In defending the administration’s actions, DOJ (Department of Justice) lawyer Ethan Kanter insisted that “there is no injury that is cognizable” and that plaintiffs’ fears were speculative. He argued that the executive orders merely direct agencies to gather information and that there was no explicit instruction to criminalize speech. Judge Coombe, however, noted the serious implications of Stanley’s declaration and the administration’s monitoring practices.
In a sharp exchange, Lee responded that it is precisely this combination—executive orders, public threats and agency surveillance—that is chilling free speech.
Lee responded:
If the government wanted only to use existing authority, there would be no need for these orders.
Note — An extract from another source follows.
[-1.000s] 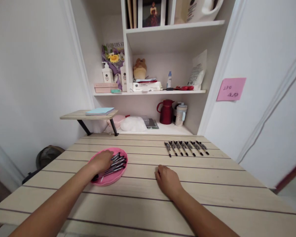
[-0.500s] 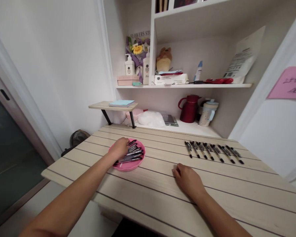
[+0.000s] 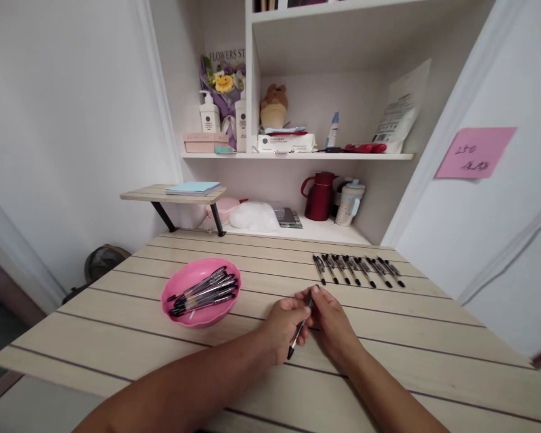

The stakes could not be higher. As Lee stressed, the case has enormous implications for millions of international students and immigrants in the United States:
The government is saying to 1.1 million student visa holders: If you criticize the administration, you will be detained and deported.
The case laid bare how Trump’s administration is seeking to create a precedent: that the president can revoke visas and deport individuals based purely on their political views, and that such actions are immune from judicial review.
Facing imminent detention, deportation or possible transfer to prisons like El Salvador’s CECOT mega-prison, Taal was forced to leave the United States. In a powerful statement issued after his departure, Taal wrote:
Trump did not want me to have my day in court. Given what we have seen across the United States, I have lost faith that a favorable ruling from the courts would guarantee my personal safety and ability to express my beliefs.
Taal’s persecution must be seen within the broader context of Trump’s dictatorship drive. Peaceful protesters like Mahmoud Khalil and Rümeysa Öztürk have been abducted. Mass deportations under the Alien Enemies Act are proceeding in defiance of court rulings. Those already deported to El Salvador include individuals labeled as “gang members” based on nothing more than tattoos and hearsay. The administration has declared that because deportees are no longer in US custody, courts have no jurisdiction to intervene.